■ **Assigned task**: Scan the material below for the word "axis", then copy every line in which it appears.

■ **Data extract**:
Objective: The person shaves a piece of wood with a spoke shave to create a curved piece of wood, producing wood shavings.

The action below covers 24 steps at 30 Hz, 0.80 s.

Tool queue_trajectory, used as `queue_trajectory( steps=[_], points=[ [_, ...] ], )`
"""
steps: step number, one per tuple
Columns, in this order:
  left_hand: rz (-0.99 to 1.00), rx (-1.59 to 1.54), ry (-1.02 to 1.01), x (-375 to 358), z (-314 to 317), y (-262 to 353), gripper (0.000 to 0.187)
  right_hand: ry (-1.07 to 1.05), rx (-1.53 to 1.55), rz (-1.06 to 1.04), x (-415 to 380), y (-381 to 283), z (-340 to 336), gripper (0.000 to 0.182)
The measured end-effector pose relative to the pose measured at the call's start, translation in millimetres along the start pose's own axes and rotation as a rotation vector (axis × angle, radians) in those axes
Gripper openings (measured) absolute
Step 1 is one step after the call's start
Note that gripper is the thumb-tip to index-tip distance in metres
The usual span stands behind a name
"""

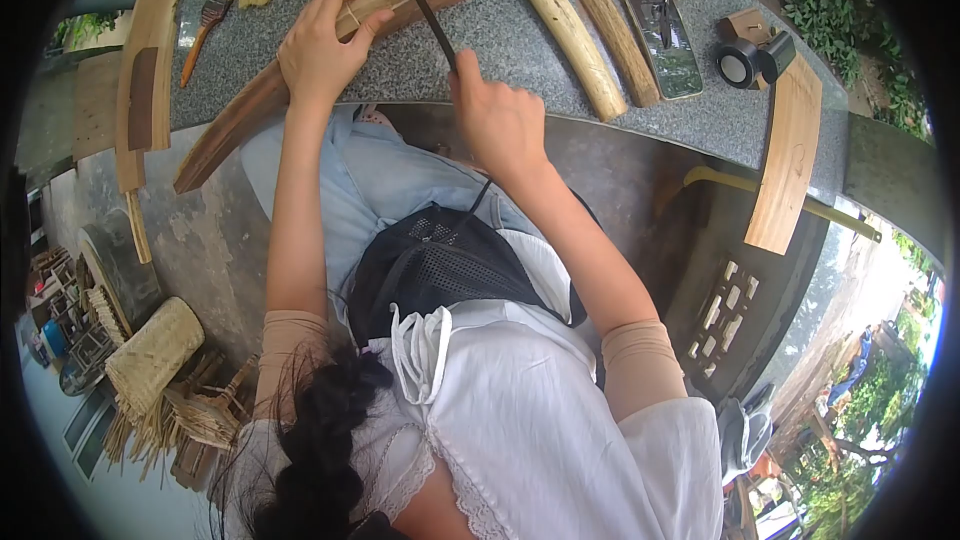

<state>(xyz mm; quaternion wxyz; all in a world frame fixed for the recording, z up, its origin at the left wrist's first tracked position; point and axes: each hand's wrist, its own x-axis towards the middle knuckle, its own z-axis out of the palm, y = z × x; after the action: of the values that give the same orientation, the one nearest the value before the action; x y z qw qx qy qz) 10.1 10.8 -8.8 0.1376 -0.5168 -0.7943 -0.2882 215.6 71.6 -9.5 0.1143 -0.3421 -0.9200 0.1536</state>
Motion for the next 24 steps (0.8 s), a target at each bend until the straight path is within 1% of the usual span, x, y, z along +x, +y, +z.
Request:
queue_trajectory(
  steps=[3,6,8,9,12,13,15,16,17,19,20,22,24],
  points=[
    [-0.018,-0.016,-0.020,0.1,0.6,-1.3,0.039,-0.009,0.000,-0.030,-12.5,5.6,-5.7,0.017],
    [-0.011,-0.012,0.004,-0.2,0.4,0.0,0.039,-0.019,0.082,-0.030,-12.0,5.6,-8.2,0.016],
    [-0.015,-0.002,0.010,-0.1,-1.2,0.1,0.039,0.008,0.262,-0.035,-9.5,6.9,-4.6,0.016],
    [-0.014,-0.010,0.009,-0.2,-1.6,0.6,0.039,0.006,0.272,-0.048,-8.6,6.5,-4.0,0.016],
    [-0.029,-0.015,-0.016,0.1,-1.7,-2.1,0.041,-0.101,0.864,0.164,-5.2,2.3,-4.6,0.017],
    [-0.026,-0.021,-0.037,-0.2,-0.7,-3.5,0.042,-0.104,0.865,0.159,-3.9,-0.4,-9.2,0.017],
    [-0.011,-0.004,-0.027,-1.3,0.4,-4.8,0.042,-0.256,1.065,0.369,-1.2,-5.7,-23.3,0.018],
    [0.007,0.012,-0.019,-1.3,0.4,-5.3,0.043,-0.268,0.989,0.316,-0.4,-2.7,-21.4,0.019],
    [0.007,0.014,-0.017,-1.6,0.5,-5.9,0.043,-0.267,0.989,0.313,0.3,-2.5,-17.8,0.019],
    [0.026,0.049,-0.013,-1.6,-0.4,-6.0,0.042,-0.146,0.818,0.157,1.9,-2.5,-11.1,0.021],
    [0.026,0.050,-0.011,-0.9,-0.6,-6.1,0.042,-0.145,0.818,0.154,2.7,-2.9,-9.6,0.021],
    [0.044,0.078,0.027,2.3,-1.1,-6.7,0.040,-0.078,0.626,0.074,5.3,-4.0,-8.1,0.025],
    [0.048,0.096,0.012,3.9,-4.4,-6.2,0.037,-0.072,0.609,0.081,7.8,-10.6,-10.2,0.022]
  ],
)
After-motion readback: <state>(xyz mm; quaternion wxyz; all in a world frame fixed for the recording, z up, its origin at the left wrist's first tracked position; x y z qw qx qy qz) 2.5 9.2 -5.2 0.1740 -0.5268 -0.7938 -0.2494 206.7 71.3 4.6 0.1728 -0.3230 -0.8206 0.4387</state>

■ **Expected answer**:
The measured end-effector pose relative to the pose measured at the call's start, translation in millimetres along the start pose's own axes and rotation as a rotation vector (axis × angle, radians) in those axes
<state>(xyz mm; quaternion wxyz; all in a world frame fixed for the recording, z up, its origin at the left wrist's first tracked position; point and axes: each hand's wrist, its own x-axis towards the middle knuckle, its own z-axis out of the palm, y = z × x; after the action: of the values that give the same orientation, the one nearest the value before the action; x y z qw qx qy qz) 10.1 10.8 -8.8 0.1376 -0.5168 -0.7943 -0.2882 215.6 71.6 -9.5 0.1143 -0.3421 -0.9200 0.1536</state>

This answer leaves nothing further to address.